Met tijdnood naderende smeet ik mijn pionnen, paard en loper nog wat verder. Maar Martijn bleek een koele kikker en kon alles netjes toehouden. In tijdnood overspeelde ik zoals gebruikelijk mijn hand, Martijn vond een goede resource en plots gaf de engine plus drie voor zwart.

Rond zet 30 was het spreekwoordelijke kalf volledig verdronken. We blitzten nog wat verder tot aan de 40e zet, vooral omdat ik de tijd niet had om te zien hoe erg het was ;) Ik leefde op increment.

Na zet 40 was het echter snel duidelijk dat het voorbij was. Martijn zijn twee lopers schoten mijn koning aan stukken en op zet 44 gaf ik op. 

De ploeg verliest, maar ik was wel tevreden van mijn spel. Zoals steeds ga ik er in tijdnood tactisch onderuit tegen sterkere spelers. Kwestie van dat rekenen wat meer te trainen als we daar ooit eens tijd voor vinden :-) Maar ik speelde mee en heb hem goed laten zweten en zuchten.

Het ploeg eindresultaat 1-3 geeft een harder beeld dan nodig. Ikzelf flirtte met de plus 1 SF evaluatie tussen zet 20 en 30. Jeroen op bord twee zette zijn tegenstander goed onder druk en weigerde wijselijk zijn gratis b2 pion. Timothy wist zich naar een goede stelling te manoeuvreren en bleek naderhand misschien toch iets te snel de remise aanvaard te hebben. Ferry op bord 4 zijn breekzet kon wat beter getimed worden. Al waren we onze eerste positie kwijt, we gingen met opgeheven hoofd de ton analyse ruimte in.

Het toeval wou dat ik de daaropvolgende dinsdag de vruchten van mijn partij kon plukken. In het Open toernooi van Lokeren kon ik exact dezelfde variant spelen. Daar alles nog zo fris in het geheugen zat leek me dat ideaal voor een dinsdagavond na een lange werkdag. Mijn tegenstander Marc speelde een gelijkaardig plan als Martijn met een snelle aanval op mijn damevleugel. Nu was ik 100% zeker dat deze ongevaarlijk was, ik speelde alles aan tempo en na een uur spelen stond ik een half uur voor op de klok. Enkele tactische foefjes later stond ik zelfs een kwaliteit voor.

waz
Wit aan zet staat een kwaliteit voor. Maar nu?

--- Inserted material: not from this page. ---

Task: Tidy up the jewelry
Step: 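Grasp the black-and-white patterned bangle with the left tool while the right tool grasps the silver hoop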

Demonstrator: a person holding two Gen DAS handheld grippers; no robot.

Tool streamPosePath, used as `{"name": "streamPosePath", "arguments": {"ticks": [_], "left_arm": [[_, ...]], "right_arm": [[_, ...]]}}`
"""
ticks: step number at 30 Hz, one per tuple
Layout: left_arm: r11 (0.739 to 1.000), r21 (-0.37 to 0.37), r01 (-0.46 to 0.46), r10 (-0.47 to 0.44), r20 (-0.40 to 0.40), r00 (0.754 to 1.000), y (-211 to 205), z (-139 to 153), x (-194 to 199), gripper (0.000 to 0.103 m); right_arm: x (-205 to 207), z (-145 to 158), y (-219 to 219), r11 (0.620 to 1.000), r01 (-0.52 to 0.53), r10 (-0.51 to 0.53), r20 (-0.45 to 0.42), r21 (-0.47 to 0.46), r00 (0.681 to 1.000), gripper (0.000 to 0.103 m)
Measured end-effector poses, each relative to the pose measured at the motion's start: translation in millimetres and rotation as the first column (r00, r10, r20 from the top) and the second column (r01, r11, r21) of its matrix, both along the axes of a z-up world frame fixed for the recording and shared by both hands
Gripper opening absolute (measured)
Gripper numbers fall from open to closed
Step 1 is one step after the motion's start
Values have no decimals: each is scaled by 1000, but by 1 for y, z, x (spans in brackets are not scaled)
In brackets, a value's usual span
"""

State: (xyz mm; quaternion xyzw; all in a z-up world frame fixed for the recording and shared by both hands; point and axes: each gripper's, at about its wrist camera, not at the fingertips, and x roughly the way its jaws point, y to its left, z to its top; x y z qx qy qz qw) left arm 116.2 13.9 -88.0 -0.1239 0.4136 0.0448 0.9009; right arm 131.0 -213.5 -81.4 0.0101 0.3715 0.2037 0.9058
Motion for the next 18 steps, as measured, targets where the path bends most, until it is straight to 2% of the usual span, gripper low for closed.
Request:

Mijn tijdvoordeel bleek ik ook broodnodig te hebben toen de vermoeidheid om 22u toesloeg. Twee koffies later lukte het rekenen weer en kon ik zowaar het volle punt binnenrijven. In bovenstaande stelling had ik de doorbraak voorzien. De kwaliteit teruggeven met Txe5, dxe, gevolgd door d6 Td7 en Dd5. Dat zag er toch goed uit, ook al stond het materieel gezien terug gelijk.

sss
Zwart aan zet speelt Dg3. Wat is wit zijn beste zet?

Gelukkig voor mij beging mijn tegenstander in bovenstaande stelling een blunder in tijdnood. Hij speelde Dg3 en na mijn tegenzet gaf hij op. Zo bracht mijn verliespartij van zondag me toch nog de winst op dinsdag ;-).